だが次の瞬間、その表情は一変し、真剣な色を帯びた。
「……無明が現れた」
悠真の低い声に、井上は眉を寄せる。
「そうか」
「俺の判断の甘さだ。
君の部下たちを巻き込み、重い被害を出してしまった」
「無明が相手ならば仕方ない。
むしろ無事に帰れる者がいただけでも奇跡に近い」
「……いや、あいつは力を抑えていた」
「なに?」
「今回、俺と意識が繋がったのは十人だった。
つまり――パリークシャ・ダラ。
運命の十人が揃ったということだ」
「だから無明は本気を出さなかったのか?」
「ああ、無明自身がそう語った。
[彼らを消せば自分にとって不都合な事が起こりそうだ]と」
「……悠真。
心当たりはないのか?」
「ない。
十人が同時に意識を共有するなど、俺自身も初めてだ。
これから何が起こるのか、まるで見当がつかない」
井上は深く息を吐いた。
「それで、その十人は?」
「全員、病院に搬送された。
俺と意識が繋がっている分、回復は早いだろう。
だが問題は、まだ力を解放していない者が五人いることだ」
「五人……誰だ?」
「全員男性だ」
その答えに、井上は額に手を当てた。
「耳が痛いな、なるほど、我々の時と同じか……思い返すと気恥ずかしいが、必然的に彼らも自らの力を見いだすことになるだろう」
「慶一、悠長なことは言っていられないぞ。
トリドーシャも現れたんだ」
「なに、三毒のトリドーシャか?」
「ああ、無明とやり合った直後に奴らも姿を現した。
モーハが気まぐれで結界を展開していなければ、あの場にいた他の者たちも大きな被害を受けていた、奴らから宣戦の意思も伝えられたしな。
どうやら、俺の周囲の人間を標的にするつもりらしい。
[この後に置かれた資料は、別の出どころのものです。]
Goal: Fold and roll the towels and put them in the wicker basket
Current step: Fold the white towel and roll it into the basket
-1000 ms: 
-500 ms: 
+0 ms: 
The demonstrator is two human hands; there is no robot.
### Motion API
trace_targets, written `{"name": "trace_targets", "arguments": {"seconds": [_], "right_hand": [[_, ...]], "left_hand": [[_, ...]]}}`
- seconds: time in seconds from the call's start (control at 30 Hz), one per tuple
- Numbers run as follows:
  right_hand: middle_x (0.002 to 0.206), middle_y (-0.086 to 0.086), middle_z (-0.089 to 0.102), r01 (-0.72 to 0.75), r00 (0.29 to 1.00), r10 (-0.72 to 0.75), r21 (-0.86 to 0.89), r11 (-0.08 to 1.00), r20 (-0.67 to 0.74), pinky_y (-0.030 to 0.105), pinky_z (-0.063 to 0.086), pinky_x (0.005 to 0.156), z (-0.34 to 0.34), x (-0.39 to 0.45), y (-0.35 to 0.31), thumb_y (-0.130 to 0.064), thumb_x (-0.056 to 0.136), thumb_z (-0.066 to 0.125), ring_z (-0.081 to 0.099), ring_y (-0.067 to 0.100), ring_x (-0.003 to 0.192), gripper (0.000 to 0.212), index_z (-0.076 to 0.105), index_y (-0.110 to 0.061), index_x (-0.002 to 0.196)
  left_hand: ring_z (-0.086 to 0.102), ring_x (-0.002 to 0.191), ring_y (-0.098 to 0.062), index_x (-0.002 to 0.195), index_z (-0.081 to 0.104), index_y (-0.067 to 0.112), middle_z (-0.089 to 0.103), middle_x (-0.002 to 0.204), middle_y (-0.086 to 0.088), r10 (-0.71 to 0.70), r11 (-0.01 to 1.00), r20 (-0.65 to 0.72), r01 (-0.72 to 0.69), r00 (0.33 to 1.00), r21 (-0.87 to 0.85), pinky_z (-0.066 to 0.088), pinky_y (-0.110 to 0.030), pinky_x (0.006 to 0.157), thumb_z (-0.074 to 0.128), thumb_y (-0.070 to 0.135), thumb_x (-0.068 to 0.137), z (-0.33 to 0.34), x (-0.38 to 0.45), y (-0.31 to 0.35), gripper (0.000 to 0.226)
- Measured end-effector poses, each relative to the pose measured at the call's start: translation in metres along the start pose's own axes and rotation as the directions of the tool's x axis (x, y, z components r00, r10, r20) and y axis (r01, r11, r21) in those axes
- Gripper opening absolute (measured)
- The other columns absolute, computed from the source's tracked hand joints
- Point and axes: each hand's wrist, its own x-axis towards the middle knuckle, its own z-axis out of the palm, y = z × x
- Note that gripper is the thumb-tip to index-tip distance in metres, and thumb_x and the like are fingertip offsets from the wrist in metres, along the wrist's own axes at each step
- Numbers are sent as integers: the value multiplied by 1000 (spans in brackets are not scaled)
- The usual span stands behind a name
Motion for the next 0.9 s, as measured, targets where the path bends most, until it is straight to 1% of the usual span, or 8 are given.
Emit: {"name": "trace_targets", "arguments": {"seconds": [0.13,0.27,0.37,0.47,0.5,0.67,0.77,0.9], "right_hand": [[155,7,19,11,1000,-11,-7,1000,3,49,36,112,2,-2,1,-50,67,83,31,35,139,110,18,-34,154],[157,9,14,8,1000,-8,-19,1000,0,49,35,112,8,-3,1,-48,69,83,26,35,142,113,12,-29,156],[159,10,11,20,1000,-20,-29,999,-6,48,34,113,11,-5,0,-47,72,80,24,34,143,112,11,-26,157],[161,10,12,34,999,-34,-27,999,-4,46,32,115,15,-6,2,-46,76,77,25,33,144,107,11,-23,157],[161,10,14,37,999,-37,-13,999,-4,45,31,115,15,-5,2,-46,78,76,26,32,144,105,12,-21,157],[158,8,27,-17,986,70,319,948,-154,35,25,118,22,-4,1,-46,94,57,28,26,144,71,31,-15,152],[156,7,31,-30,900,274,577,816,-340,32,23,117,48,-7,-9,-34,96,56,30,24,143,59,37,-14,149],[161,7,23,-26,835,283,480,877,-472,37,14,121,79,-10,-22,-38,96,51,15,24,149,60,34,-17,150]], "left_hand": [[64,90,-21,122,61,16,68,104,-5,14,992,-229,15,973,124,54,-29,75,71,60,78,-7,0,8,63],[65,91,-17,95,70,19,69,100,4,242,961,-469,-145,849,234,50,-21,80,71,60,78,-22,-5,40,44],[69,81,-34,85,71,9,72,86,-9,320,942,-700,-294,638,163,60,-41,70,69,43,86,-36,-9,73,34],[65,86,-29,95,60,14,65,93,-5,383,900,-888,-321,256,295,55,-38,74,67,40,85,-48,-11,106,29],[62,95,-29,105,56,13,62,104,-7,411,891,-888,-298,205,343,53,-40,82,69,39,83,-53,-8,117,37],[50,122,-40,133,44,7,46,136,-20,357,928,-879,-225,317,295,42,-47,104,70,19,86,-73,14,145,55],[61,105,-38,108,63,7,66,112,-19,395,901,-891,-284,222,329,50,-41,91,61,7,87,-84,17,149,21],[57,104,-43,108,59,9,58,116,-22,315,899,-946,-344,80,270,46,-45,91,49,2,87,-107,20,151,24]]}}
もはや猶予はない」
「そういうことか……ならばこちらも急ぐ必要があるな。
準備はすでに整えてある。
幹部会を経た後、今回の関係者を集めるとしよう。
悠真、彼らの回復はどのくらいかかる?」
「一週間だな。
彼らは俺と繋がっている。
回復も早いはずだ。
その間、俺は他のクレーシャを倒しつつ、その時を待とう」
「わかった。
それでは今日より一週間後、再びこの場所で会おう」
悠真は軽くうなずき、その場を後にした。